▸ **REQUIRED ACTION**: Identify all lines of the data containing the string "bottle" and copy them.

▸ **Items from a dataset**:
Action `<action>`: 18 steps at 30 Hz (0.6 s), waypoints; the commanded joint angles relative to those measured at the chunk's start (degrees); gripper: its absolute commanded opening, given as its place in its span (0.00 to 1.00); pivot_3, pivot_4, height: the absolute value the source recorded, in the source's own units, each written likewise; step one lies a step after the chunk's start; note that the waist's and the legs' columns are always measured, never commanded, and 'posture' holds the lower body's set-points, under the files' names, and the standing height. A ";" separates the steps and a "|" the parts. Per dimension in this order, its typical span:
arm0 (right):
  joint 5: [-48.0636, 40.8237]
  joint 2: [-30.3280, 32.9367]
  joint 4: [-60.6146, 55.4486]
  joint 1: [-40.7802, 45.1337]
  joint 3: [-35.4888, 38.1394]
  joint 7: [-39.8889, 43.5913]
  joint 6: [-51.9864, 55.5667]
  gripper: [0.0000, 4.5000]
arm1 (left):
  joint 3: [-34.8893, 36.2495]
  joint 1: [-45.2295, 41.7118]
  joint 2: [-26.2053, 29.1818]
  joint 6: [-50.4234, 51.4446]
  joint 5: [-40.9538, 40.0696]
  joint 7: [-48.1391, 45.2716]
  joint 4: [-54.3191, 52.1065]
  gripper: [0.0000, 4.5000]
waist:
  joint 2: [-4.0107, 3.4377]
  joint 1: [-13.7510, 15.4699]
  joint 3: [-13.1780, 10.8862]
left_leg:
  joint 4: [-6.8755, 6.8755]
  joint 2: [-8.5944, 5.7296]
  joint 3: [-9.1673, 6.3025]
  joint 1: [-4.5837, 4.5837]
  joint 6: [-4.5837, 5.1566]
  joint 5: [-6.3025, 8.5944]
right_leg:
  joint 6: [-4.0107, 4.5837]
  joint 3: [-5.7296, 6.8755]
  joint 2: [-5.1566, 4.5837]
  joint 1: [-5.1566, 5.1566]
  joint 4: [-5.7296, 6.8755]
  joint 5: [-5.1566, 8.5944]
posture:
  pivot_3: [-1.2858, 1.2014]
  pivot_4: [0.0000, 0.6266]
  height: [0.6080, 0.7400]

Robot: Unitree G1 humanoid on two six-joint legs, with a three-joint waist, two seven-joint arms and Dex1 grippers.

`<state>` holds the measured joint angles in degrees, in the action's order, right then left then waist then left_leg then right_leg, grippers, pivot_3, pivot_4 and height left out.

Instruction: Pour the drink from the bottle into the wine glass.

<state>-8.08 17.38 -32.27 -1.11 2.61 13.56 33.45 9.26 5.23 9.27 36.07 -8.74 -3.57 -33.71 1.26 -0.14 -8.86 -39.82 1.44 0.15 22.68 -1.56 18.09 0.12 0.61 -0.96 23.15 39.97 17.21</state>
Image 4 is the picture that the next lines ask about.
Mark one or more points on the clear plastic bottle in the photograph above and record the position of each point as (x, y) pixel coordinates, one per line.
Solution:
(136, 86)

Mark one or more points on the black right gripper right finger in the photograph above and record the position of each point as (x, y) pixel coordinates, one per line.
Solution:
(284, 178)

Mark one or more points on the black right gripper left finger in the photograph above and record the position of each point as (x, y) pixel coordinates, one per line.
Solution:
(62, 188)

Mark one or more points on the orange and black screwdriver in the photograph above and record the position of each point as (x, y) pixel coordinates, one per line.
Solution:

▸ **RESULT FOR THIS TASK**:
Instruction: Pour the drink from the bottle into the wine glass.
Mark one or more points on the clear plastic bottle in the photograph above and record the position of each point as (x, y) pixel coordinates, one per line.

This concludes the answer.